Servir l’autre pour servir Dieu

Servir l’autre pour servir Dieu
Tiré du magazine paroissial L’Essentiel, secteur Aigle (VD), octobre-novembre 2020

Texte et photo par Jean-Bastien Mayoraz 

« Amen, je vous le dis : chaque fois que vous ne l’avez pas fait à l’un de ces plus petits, c’est à moi que vous ne l’avez pas fait. Et ils s’en iront, ceux-ci au châtiment éternel, et les justes, à la vie éternelle. » (Mat 25, 40)

Ce passage de l’Evangile peut nous amener à penser que servir l’autre est un « devoir » inhérent à la vie chrétienne. Cependant, une telle conception comporte deux dangers. Le premier est de réduire la notion du service à des fins intéressées, c’est-à-dire en vue d’obtenir ou de ne pas perdre quelque chose, comme l’approbation de Dieu ou, tout simplement, son « ticket d’entrée » au ciel. Servir l’autre dans le sens d’un devoir nous amène finalement à ne servir personne d’autre que nous-même. Le deuxième danger est d’envisager qu’en servant l’autre, Dieu nous aimera davantage. Or, avec un tel raisonnement, nous réduisons Dieu à notre amour conditionnel et limité, et Dieu est beaucoup plus grand que cela, Il est Amour sans limite. Inutile donc de servir son prochain dans l’espoir de gagner l’Amour de Dieu, puisque nous l’avons déjà dans son infinité, malgré tout ce que nous faisons ou ne faisons pas ! Servir l’autre ne doit, par conséquent, pas être compris comme un devoir chrétien ou une condition pour que Dieu nous aime, mais comme la conséquence inévitable de son Amour pour nous et de notre amour pour Lui.

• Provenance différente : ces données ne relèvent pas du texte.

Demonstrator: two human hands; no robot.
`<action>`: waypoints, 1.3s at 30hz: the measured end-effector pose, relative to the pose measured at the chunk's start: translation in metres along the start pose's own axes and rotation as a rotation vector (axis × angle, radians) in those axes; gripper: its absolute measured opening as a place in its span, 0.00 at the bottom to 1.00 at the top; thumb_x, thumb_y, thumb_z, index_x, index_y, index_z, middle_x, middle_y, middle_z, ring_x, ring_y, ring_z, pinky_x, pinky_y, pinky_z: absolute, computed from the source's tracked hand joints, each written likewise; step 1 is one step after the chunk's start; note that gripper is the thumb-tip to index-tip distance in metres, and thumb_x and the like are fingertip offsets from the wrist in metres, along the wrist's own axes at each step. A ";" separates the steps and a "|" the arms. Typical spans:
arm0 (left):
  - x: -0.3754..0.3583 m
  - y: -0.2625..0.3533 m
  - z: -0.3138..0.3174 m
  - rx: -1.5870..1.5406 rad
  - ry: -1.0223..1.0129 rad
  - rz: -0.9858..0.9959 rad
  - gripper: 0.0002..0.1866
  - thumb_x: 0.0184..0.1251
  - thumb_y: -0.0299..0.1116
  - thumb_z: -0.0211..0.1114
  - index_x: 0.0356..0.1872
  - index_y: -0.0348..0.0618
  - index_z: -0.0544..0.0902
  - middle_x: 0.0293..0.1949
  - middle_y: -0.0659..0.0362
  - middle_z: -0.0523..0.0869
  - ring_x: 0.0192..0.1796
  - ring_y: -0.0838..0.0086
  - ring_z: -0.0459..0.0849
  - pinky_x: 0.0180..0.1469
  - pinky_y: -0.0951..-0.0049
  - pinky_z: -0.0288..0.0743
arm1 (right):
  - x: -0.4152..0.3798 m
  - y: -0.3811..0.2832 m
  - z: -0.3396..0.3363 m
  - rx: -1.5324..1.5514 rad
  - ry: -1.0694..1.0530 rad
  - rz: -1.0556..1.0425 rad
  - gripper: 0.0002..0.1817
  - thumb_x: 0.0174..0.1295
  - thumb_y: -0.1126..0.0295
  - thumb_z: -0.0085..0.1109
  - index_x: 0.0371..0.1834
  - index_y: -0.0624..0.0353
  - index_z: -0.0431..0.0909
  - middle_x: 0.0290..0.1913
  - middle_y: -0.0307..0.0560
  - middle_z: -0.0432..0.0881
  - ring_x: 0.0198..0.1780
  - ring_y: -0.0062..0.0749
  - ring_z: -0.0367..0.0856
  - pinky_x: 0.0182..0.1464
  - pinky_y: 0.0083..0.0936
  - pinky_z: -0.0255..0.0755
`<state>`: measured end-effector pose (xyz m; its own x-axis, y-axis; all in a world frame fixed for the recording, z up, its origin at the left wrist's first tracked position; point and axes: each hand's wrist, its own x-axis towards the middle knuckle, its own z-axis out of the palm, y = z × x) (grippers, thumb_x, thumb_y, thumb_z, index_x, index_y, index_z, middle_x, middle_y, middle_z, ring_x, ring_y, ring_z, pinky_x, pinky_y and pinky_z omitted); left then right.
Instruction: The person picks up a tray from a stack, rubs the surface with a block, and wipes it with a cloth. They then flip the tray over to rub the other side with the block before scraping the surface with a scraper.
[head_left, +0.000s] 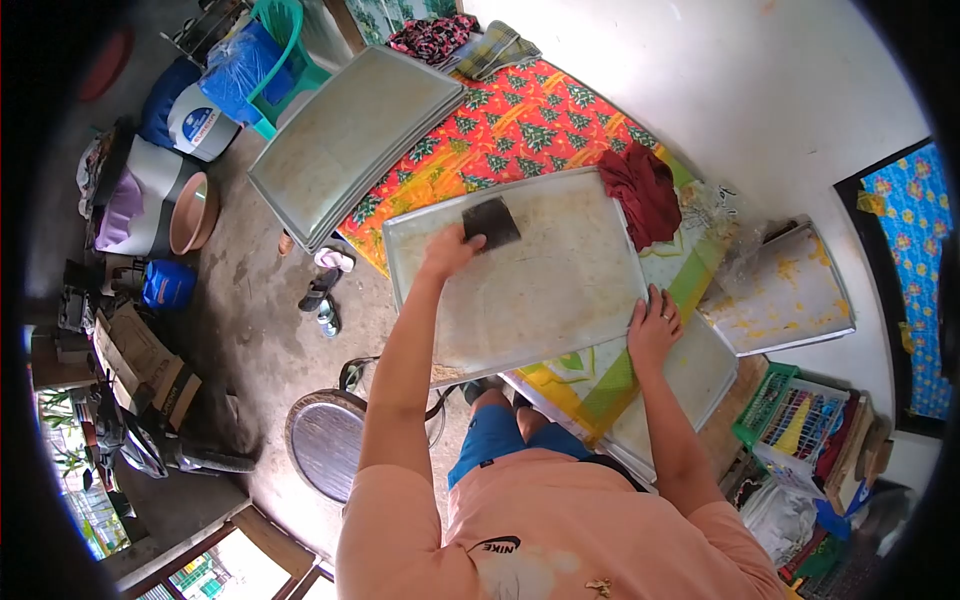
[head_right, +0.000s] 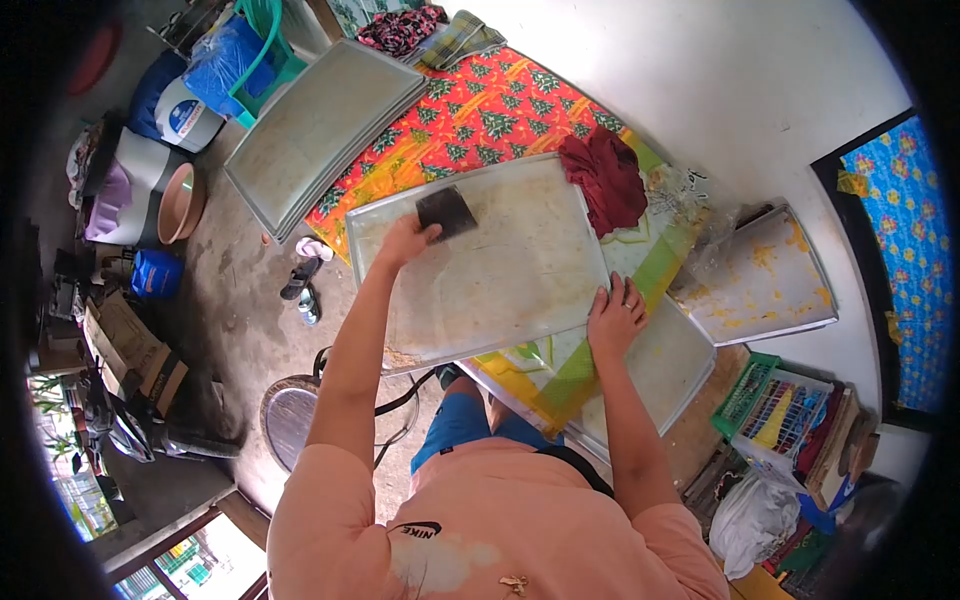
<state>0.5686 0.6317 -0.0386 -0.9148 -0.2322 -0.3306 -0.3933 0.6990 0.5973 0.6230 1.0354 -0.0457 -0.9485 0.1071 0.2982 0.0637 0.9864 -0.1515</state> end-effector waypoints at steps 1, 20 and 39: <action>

Servir l’autre implique également de renoncer à certains concepts propres à la rationalité humaine, comme l’efficacité, le rendement ou l’utilité. Ces notions qui nous sont si chères dans le contexte professionnel risquent, en effet, de dénaturer la gratuité du service et d’en supprimer la dimension essentielle. Dieu ne demande pas de « comptes » ou de « chiffres verts », Il demande simplement un cœur aimant, avec toutes les conséquences qui en découlent. A cette fin, évitons de nous convaincre que nous sommes capables de disposer d’un cœur aimant par nos propres forces, comme nous pouvons, par exemple, contracter un muscle. Avoir un cœur aimant demande, au contraire, un lâcher-prise de notre part, puisqu’il requiert avant tout de se laisser aimer par Dieu. Ce n’est qu’en nous laissant aimer profondément par Lui, que nous pourrons alors aimer un peu plus comme Lui. Plus nous nous laisserons bronzer par son Amour infini et inconditionnel, et plus nous pourrons, consciemment ou non, le diffuser autour de nous, que ce soit à travers notre regard, nos paroles ou nos actes. Ce n’est que rempli de l’Amour de Dieu que nous pourrons aimer véritablement l’autre. Et ce n’est qu’en aimant véritablement l’autre que nous servirons Dieu.